Black Pepper Tofu Steaks

About This Recipe:

For all of the tofu haters out there- try this recipe! This black pepper tofu steak is so flavorful and filling, that it might just change your mind about tofu. The cornstarch gives the tofu and nice, crispy exterior, and the sauce is spicy, salty, and sweet all in one. The sauce does contain quite a few ingredients, but they are all very common Chinese ingredients that are worth having on hand.
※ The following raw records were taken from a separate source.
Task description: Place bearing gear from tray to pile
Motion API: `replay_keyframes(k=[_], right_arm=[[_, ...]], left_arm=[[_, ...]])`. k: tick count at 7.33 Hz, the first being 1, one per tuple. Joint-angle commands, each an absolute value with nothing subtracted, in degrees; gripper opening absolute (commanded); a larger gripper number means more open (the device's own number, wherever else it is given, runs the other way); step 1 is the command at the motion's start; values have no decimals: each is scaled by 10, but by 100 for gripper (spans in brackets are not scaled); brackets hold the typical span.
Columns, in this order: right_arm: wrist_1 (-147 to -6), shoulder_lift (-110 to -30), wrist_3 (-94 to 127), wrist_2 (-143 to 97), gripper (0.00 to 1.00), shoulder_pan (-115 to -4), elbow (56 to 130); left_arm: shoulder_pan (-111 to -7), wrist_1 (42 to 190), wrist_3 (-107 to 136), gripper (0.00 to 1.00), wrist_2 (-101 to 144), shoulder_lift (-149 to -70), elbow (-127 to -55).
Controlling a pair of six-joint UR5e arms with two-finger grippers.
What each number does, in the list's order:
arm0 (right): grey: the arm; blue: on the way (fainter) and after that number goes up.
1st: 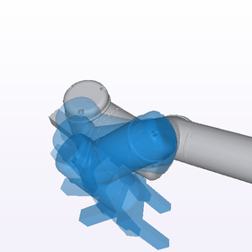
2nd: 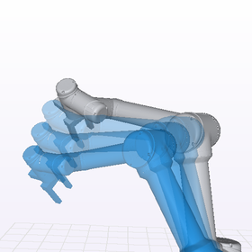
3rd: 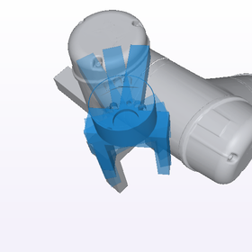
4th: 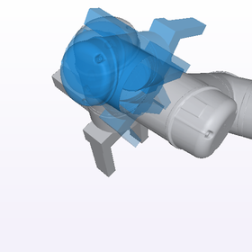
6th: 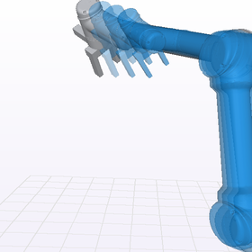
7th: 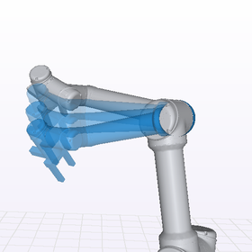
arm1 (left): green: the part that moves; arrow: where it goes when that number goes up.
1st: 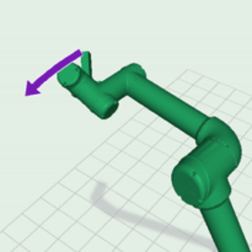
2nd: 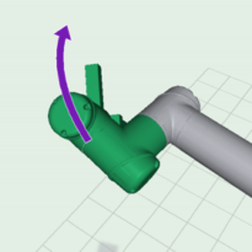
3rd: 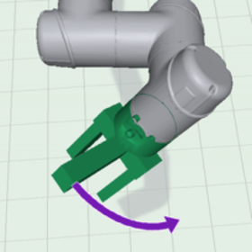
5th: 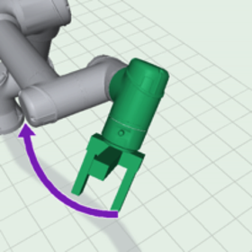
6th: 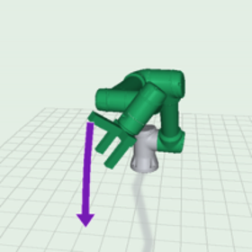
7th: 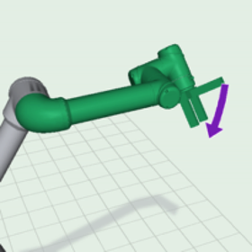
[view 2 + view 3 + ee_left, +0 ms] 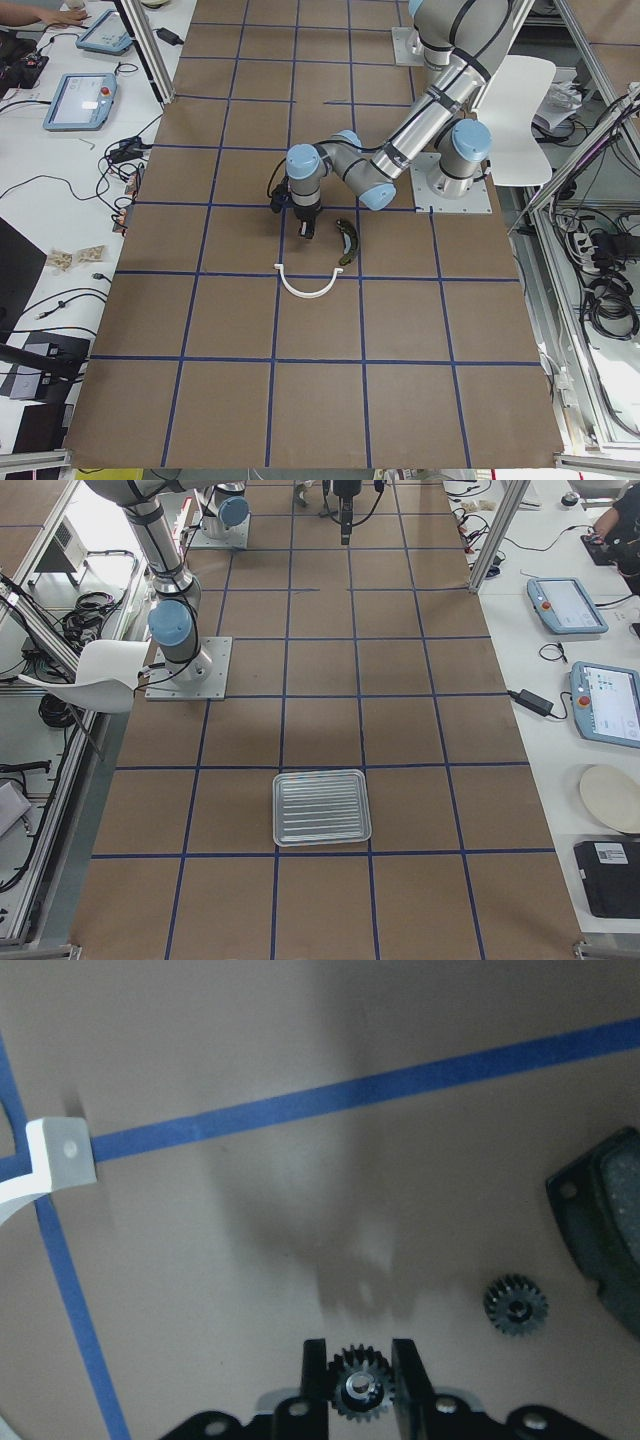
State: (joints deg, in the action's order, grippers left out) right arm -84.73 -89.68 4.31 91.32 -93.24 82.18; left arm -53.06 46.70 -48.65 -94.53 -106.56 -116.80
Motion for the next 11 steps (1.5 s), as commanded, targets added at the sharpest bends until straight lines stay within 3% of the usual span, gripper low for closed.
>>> replay_keyframes(k=[1, 8, 9, 10, 11], right_arm=[[-847, -896, 43, 914, 100, -933, 822], [-847, -896, 43, 914, 100, -933, 822], [-847, -896, 43, 914, 100, -933, 822], [-847, -896, 43, 914, 100, -933, 822], [-847, -896, 43, 914, 100, -933, 822]], left_arm=[[-547, 483, -480, 5, -931, -1067, -1162], [-543, 477, -489, 21, -921, -1084, -1165], [-543, 476, -488, 49, -921, -1085, -1165], [-543, 476, -487, 65, -923, -1078, -1160], [-546, 495, -483, 69, -919, -1070, -1131]])
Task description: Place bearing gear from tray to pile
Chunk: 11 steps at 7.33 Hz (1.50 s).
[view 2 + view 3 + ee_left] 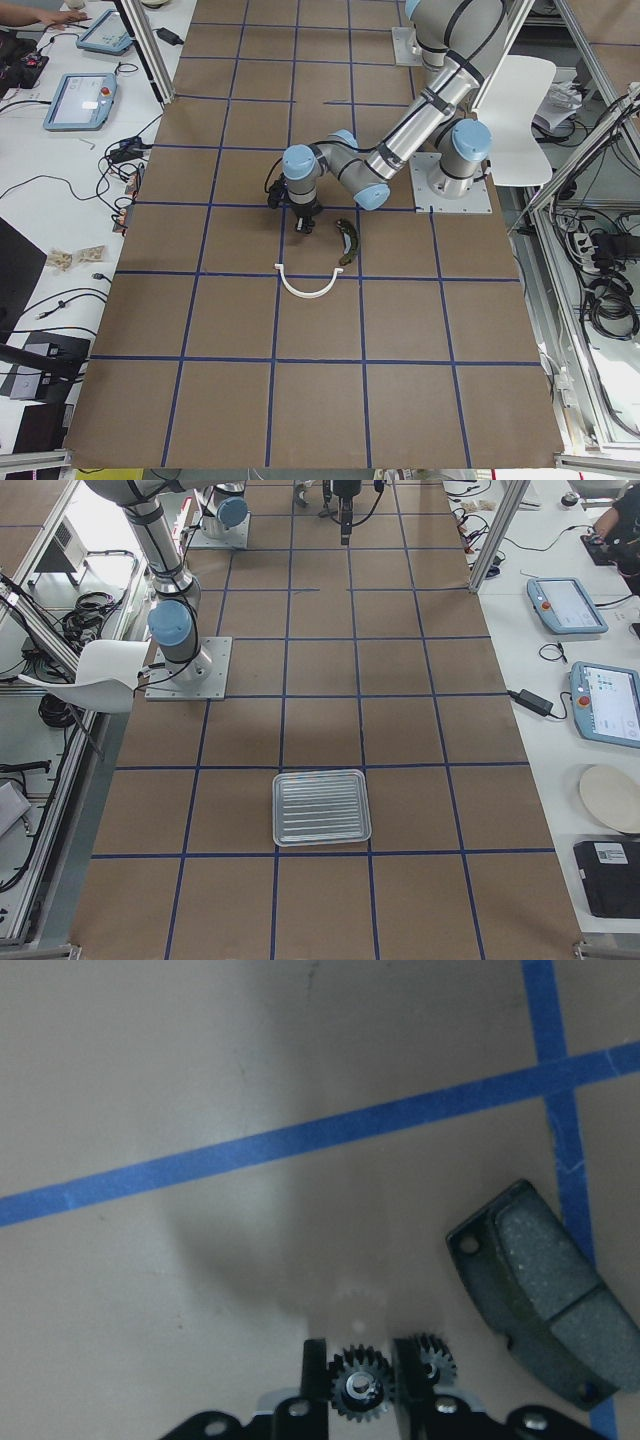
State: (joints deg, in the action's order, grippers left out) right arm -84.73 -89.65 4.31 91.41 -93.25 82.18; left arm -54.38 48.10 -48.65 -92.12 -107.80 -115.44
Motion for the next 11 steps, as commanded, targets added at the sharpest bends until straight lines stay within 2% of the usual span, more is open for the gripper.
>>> replay_keyframes(k=[1, 3, 6, 7, 8, 10, 11], right_arm=[[-847, -896, 43, 914, 100, -933, 822], [-847, -896, 43, 914, 100, -933, 822], [-847, -896, 43, 914, 100, -933, 822], [-847, -896, 43, 913, 100, -933, 822], [-847, -896, 43, 914, 100, -933, 822], [-847, -896, 43, 914, 100, -933, 822], [-847, -896, 43, 914, 100, -933, 822]], left_arm=[[-553, 597, -479, 70, -918, -1064, -1075], [-637, 750, -384, 70, -918, -1019, -974], [-804, 806, -194, 74, -915, -925, -953], [-835, 814, -179, 82, -912, -898, -953], [-865, 850, -138, 84, -905, -881, -948], [-897, 853, -54, 99, -905, -875, -934], [-895, 872, -53, 100, -904, -868, -929]])
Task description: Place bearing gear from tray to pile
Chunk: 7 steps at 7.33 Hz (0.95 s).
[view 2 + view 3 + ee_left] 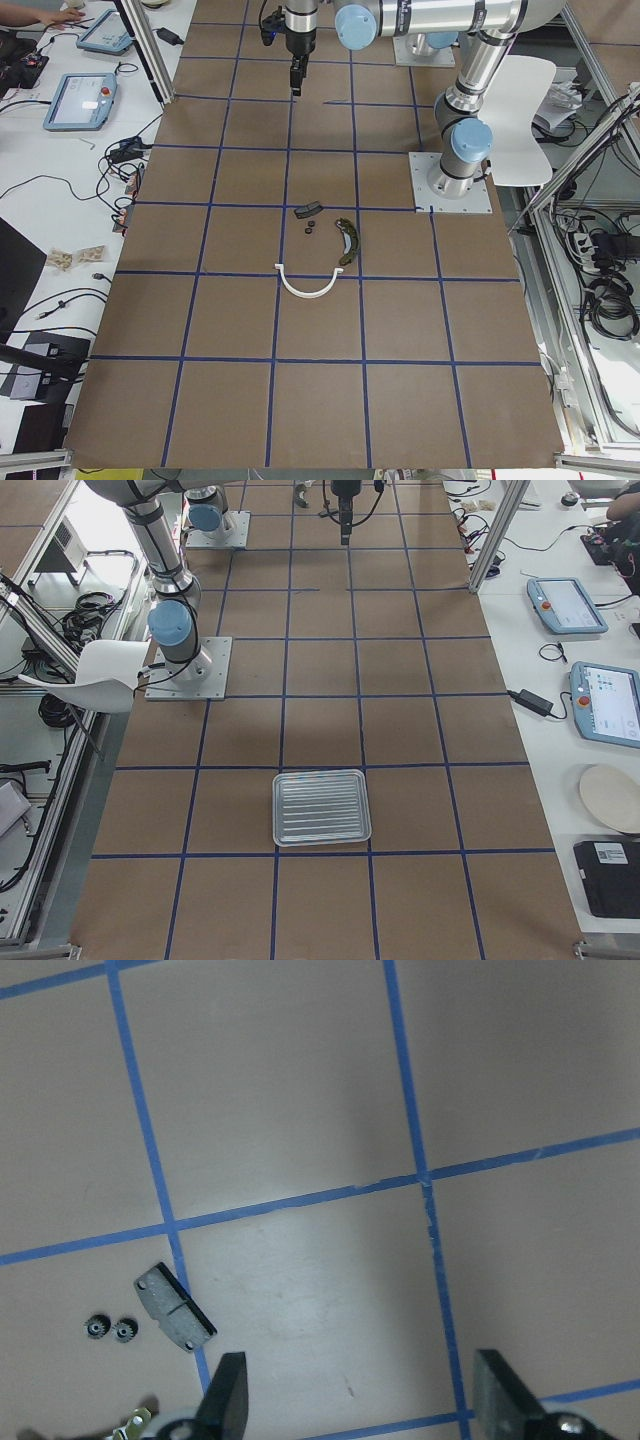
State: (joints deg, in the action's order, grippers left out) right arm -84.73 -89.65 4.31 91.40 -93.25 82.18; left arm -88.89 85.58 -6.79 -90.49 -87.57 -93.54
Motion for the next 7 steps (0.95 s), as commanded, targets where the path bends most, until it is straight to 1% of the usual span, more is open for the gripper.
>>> replay_keyframes(k=[1, 2, 7], right_arm=[[-847, -896, 43, 913, 100, -933, 822], [-847, -896, 43, 913, 100, -933, 822], [-847, -896, 43, 913, 100, -933, 822]], left_arm=[[-890, 928, -51, 100, -910, -870, -896], [-892, 975, -47, 100, -911, -886, -867], [-896, 981, -44, 100, -892, -876, -870]])
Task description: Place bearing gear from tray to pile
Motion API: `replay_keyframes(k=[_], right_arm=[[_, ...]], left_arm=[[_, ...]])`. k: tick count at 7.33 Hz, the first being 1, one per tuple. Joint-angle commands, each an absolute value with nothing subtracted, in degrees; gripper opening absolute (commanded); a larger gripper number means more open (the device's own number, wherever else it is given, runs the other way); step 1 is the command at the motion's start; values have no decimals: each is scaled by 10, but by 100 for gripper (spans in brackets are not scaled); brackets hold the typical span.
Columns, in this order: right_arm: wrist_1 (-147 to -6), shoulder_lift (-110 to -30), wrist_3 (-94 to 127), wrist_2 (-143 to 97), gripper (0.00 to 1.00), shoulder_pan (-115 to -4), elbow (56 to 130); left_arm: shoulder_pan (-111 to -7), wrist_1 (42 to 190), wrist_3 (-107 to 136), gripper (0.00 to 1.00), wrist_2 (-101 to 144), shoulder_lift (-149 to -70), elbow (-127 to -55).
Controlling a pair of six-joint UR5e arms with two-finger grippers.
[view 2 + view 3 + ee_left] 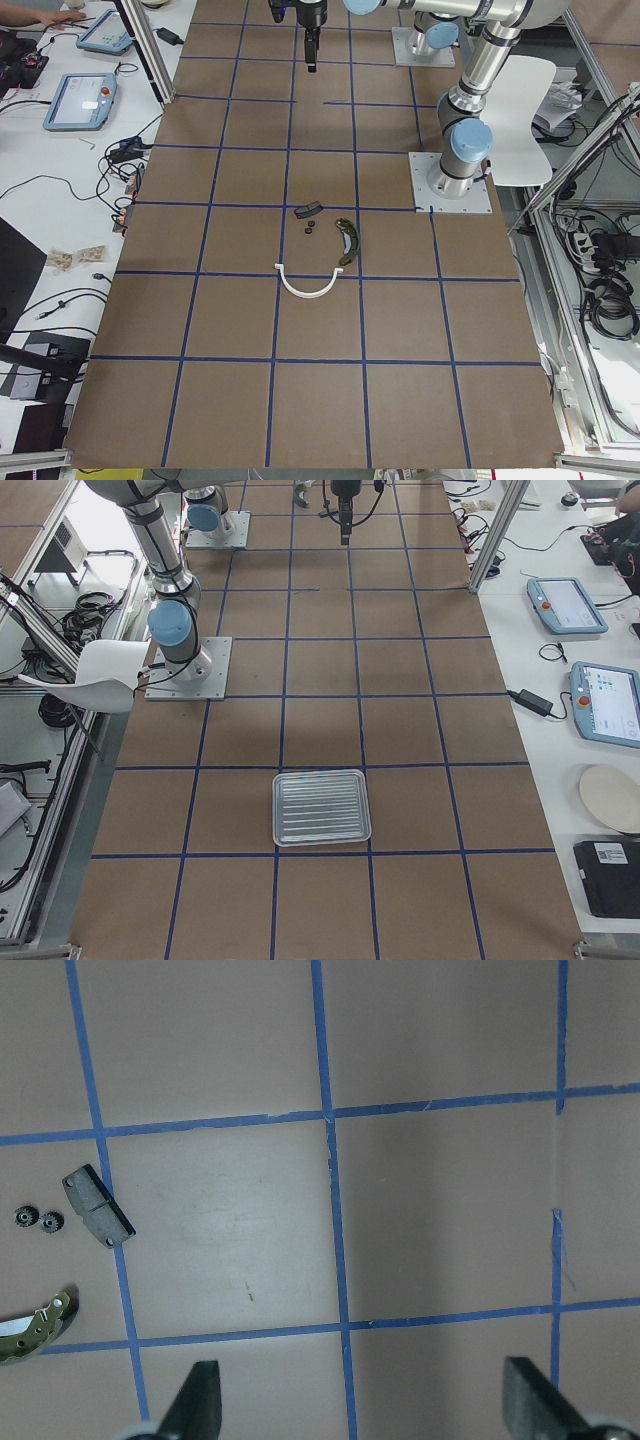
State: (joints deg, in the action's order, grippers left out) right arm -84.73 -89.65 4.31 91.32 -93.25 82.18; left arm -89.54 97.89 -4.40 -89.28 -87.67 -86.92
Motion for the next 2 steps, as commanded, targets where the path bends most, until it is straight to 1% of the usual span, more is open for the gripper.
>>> replay_keyframes(k=[1, 2], right_arm=[[-847, -896, 43, 913, 100, -933, 822], [-847, -896, 43, 914, 100, -933, 822]], left_arm=[[-896, 981, -44, 100, -892, -880, -869], [-896, 982, -44, 100, -892, -879, -870]])
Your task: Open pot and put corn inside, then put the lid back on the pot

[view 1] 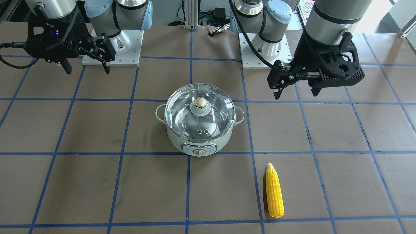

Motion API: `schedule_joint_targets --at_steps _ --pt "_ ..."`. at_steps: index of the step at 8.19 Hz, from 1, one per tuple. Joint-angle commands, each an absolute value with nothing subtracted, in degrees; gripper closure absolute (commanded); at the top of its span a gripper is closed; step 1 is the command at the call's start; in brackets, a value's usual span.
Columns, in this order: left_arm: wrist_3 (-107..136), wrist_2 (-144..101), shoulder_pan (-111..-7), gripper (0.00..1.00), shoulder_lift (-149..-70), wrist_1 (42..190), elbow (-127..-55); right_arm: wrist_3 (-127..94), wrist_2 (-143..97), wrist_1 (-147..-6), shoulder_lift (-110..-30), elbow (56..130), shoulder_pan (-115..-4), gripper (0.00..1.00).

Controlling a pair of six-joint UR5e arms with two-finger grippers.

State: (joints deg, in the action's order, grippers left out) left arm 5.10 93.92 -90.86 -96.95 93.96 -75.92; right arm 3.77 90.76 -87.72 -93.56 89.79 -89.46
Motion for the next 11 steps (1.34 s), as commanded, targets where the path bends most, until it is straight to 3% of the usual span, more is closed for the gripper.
schedule_joint_targets --at_steps 1,3,5,7,11 --pt "4.92 94.39 -90.88 0.0 -96.42 93.96 -76.03 3.78 90.79 -87.54 -93.6 89.82 -89.47 0.0" --pt "-1.62 94.04 -90.53 0.0 -97.99 92.65 -76.2 3.78 90.44 -87.28 -93.52 89.82 -89.56 0.0" --pt "-2.99 93.78 -90.53 0.0 -105.69 82.13 -76.2 3.78 90.53 -86.66 -93.52 89.82 -89.65 0.0" --pt "-7.18 92.56 -89.83 0.0 -111.51 81.04 -76.2 1.95 91.49 -87.18 -92.47 89.56 -90.78 0.0" --pt "-9.16 88.85 -84.55 0.0 -121.18 65.82 -80.41 -22.88 91.41 -97.97 -78.6 85.69 -108.14 0.0"
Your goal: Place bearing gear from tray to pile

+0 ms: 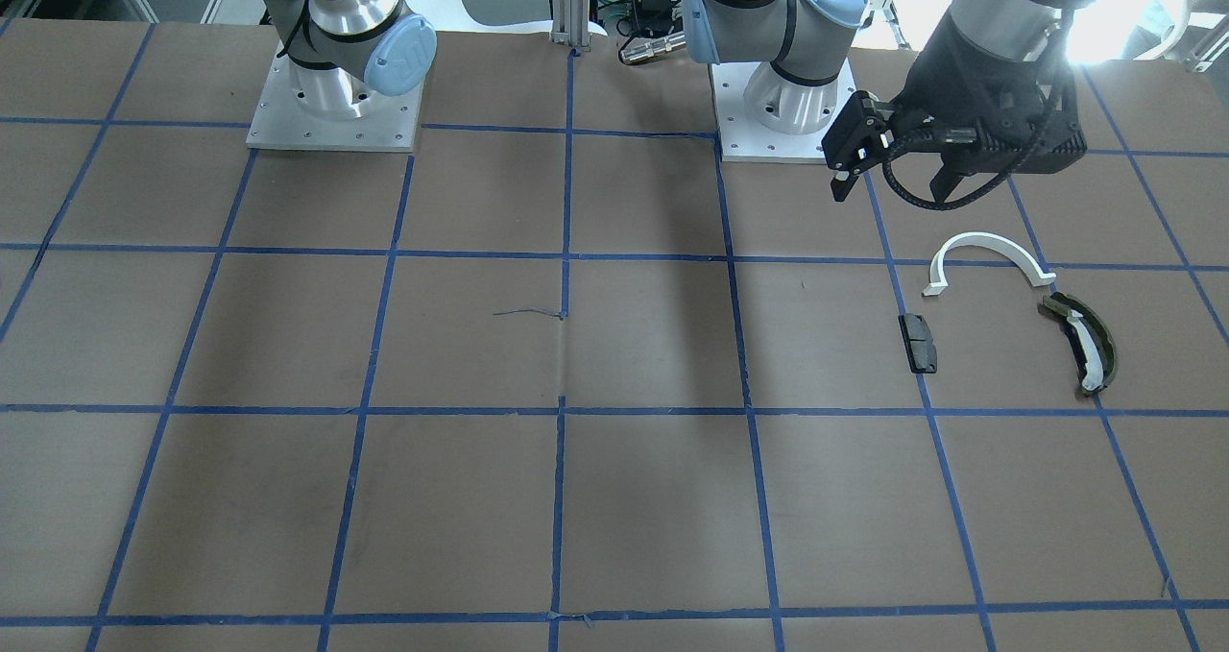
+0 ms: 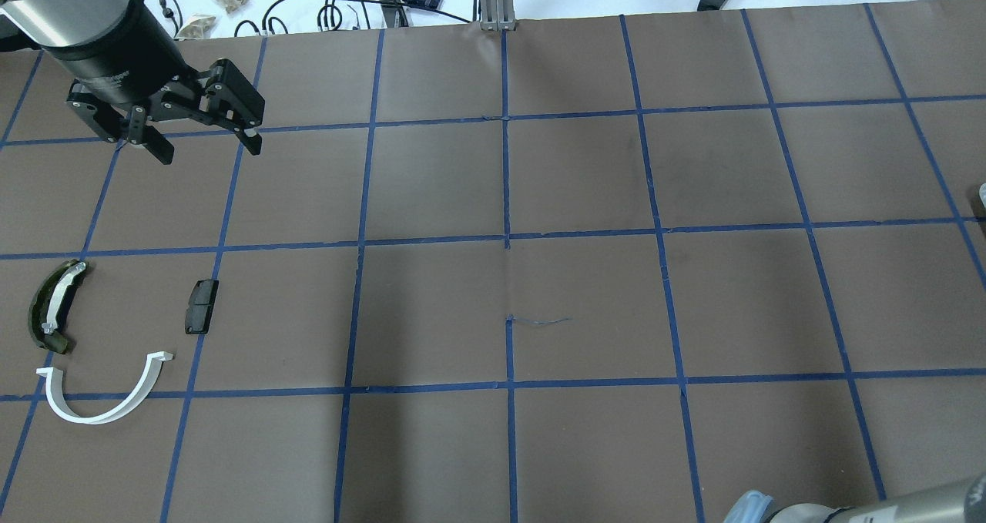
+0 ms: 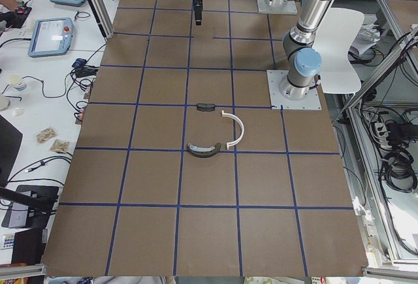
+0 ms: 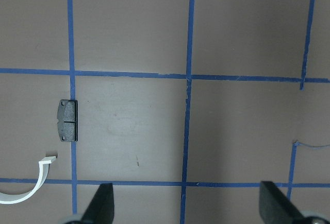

This recipe is super quick, super healthy, and a great way to start off the new year!

Enjoy!

Ingredients (4 servings)

-14 oz tofu, cut into 4 1-inch slices
-1 tbl cornstarch
-1 bunch bok choy
-4 cups cooked jasmine rice
-Vegetable oil

Sauce
-2 garlic cloves, finely minced
-3 tbls soy sauce
-2 tbls rice wine vinegar
-1 tbl white sugar
-1 tbl cornstarch
-2 tsps chili garlic sauce
-1 tsp black pepper
-1 tsp sesame oil
-1/3 cup water

Instructions (35 minutes) 

1. Carefully squeeze out any liquid from the tofu and pat dry with paper towels. Sprinkle the 1 tbl of cornstarch over both sides of the tofu slices.
2. In a large skillet over medium high heat, pour in 1-2 tbls of vegetable oil and cook the tofu for 4 minutes per side until golden brown.
3. In a small bowl, mix all of the sauce ingredients and add to the pan once the tofu is done. Lower the heat to medium and cook until the sauce reduces to a glaze. Cook each side for an additional 2 minutes.
4. Remove the tofu to a dish and deglaze the pan with about 1/4 cup of water. Add in the bok choy and cook for about 6-10 minutes depending on how crisp/soft you like it.
5. Serve the tofu and bok choy over the jasmine rice.